L’interception du pétrolier Tagor par la Marine française dans l’océan Atlantique place Madagascar dans une situation délicate. Soupçonné d’appartenir à la « flotte fantôme » utilisée par la Russie pour contourner les sanctions occidentales liées à la guerre en Ukraine, le navire apparaissait encore sous pavillon malgache sur plusieurs bases de données maritimes internationales.
Selon les informations rapportées par Madagascar Tribune, les autorités malgaches contestent toutefois tout lien officiel avec ce bâtiment. L’Agence portuaire, maritime et fluviale de Madagascar affirme que le pétrolier ne figure dans aucun registre national et évoque l’utilisation frauduleuse de documents d’immatriculation portant le nom du pays.

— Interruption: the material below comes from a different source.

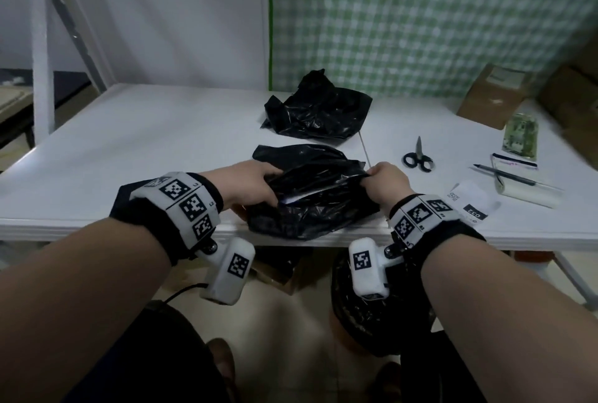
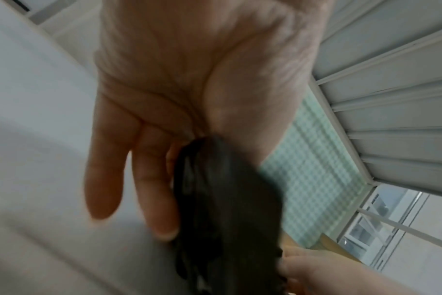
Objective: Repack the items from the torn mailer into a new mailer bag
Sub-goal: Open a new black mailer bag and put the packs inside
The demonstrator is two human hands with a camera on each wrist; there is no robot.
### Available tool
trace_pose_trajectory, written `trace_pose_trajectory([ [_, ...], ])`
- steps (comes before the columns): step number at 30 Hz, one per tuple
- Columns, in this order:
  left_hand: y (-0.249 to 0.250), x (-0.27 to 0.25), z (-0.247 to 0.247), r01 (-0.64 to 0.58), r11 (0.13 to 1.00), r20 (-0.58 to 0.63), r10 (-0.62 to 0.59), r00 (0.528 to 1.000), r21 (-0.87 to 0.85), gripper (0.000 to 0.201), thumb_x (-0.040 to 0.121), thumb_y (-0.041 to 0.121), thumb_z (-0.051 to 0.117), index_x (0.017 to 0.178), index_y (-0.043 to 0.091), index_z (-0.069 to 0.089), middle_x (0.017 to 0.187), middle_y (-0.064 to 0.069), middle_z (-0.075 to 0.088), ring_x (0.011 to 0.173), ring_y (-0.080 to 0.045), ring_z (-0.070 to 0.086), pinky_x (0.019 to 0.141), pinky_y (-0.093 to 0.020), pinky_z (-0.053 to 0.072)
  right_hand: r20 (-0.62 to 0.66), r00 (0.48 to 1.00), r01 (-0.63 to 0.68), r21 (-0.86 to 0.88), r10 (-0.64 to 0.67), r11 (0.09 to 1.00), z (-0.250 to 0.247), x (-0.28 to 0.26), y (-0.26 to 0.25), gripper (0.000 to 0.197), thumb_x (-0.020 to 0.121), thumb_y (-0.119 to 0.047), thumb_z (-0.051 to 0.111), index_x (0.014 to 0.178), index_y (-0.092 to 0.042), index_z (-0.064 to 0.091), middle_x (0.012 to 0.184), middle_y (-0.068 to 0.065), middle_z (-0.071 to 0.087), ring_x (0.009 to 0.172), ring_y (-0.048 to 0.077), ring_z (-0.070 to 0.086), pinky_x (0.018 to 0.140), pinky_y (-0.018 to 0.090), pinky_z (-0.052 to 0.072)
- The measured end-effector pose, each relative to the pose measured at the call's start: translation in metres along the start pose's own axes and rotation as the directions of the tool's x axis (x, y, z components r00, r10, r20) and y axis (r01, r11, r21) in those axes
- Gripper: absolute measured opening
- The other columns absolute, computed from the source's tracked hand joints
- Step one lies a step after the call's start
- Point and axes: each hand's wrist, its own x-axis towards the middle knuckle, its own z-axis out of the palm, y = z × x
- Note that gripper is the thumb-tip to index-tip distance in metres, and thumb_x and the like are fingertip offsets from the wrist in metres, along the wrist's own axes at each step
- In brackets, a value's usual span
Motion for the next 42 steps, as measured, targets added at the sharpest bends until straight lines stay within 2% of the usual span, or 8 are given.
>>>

L’affaire met néanmoins en lumière les failles qui peuvent exister dans le contrôle des pavillons maritimes internationaux. Le Tagor aurait successivement navigué sous plusieurs registres différents avant d’être repéré par les autorités françaises. Ce type de pratique est régulièrement associé aux stratégies employées pour masquer l’origine des cargaisons ou contourner certaines restrictions commerciales.
Pour Madagascar, l’enjeu dépasse désormais la seule question administrative. L’apparition du pavillon malgache dans une enquête liée aux sanctions visant la Russie pourrait attirer l’attention de nombreux partenaires internationaux sur les procédures de contrôle des immatriculations maritimes.
Cette affaire intervient dans un contexte particulier alors que les relations entre Moscou et plusieurs pays africains se sont renforcées ces dernières années. Le président de la transition revendique clairement son rapprochement avec Moscou. Elle survient également au moment où les autorités malgaches ont récemment recommandé à leurs ressortissants présents en Ukraine de quitter le pays en raison de la dégradation de la situation sécuritaire.
Si aucune implication directe de l’État malgache n’est aujourd’hui établie dans cette affaire, l’épisode démontre à quel point le conflit ukrainien continue de produire des répercussions bien au-delà du continent européen, jusque dans l’océan Indien.